= Exercise prompt =
Going from the top of the data below, give again each line through the one containing "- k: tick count", both ends kept.

_ _ _

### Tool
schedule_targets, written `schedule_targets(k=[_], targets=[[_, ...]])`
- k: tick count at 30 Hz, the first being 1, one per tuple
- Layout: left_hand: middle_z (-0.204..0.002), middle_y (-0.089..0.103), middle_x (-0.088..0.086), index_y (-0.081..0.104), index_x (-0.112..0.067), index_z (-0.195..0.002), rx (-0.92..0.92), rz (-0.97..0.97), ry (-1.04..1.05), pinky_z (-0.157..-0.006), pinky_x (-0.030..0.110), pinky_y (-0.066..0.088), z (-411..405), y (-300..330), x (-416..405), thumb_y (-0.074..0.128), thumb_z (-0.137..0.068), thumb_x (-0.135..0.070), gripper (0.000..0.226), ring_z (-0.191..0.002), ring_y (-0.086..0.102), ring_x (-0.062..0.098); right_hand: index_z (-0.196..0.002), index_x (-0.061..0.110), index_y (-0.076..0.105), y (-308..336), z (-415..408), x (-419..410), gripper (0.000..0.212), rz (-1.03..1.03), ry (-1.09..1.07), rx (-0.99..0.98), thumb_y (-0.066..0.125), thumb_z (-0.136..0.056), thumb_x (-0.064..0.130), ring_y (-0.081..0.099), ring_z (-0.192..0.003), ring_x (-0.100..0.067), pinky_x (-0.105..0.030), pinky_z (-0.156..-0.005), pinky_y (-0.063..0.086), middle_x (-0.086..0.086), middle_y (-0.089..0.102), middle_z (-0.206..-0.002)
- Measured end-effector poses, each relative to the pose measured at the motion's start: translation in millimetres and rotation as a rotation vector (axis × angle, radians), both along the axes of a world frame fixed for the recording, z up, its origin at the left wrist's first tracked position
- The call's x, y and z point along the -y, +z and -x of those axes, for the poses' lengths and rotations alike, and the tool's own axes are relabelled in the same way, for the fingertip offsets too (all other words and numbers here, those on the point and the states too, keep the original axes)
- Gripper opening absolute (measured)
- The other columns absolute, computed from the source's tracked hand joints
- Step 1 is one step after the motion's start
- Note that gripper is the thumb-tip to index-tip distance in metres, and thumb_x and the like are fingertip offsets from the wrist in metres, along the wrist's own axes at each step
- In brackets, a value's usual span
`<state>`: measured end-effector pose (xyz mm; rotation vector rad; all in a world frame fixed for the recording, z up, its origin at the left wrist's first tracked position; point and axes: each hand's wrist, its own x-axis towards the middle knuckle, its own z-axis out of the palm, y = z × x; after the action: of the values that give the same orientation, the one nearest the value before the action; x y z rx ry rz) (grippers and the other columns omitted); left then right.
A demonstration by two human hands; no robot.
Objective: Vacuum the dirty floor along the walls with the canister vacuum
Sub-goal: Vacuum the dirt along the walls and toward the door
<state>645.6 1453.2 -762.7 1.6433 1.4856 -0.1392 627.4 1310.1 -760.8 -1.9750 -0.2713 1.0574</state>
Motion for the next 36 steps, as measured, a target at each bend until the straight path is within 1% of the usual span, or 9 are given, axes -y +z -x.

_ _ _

= Task response =
### Tool
schedule_targets, written `schedule_targets(k=[_], targets=[[_, ...]])`
- k: tick count at 30 Hz, the first being 1, one per tuple

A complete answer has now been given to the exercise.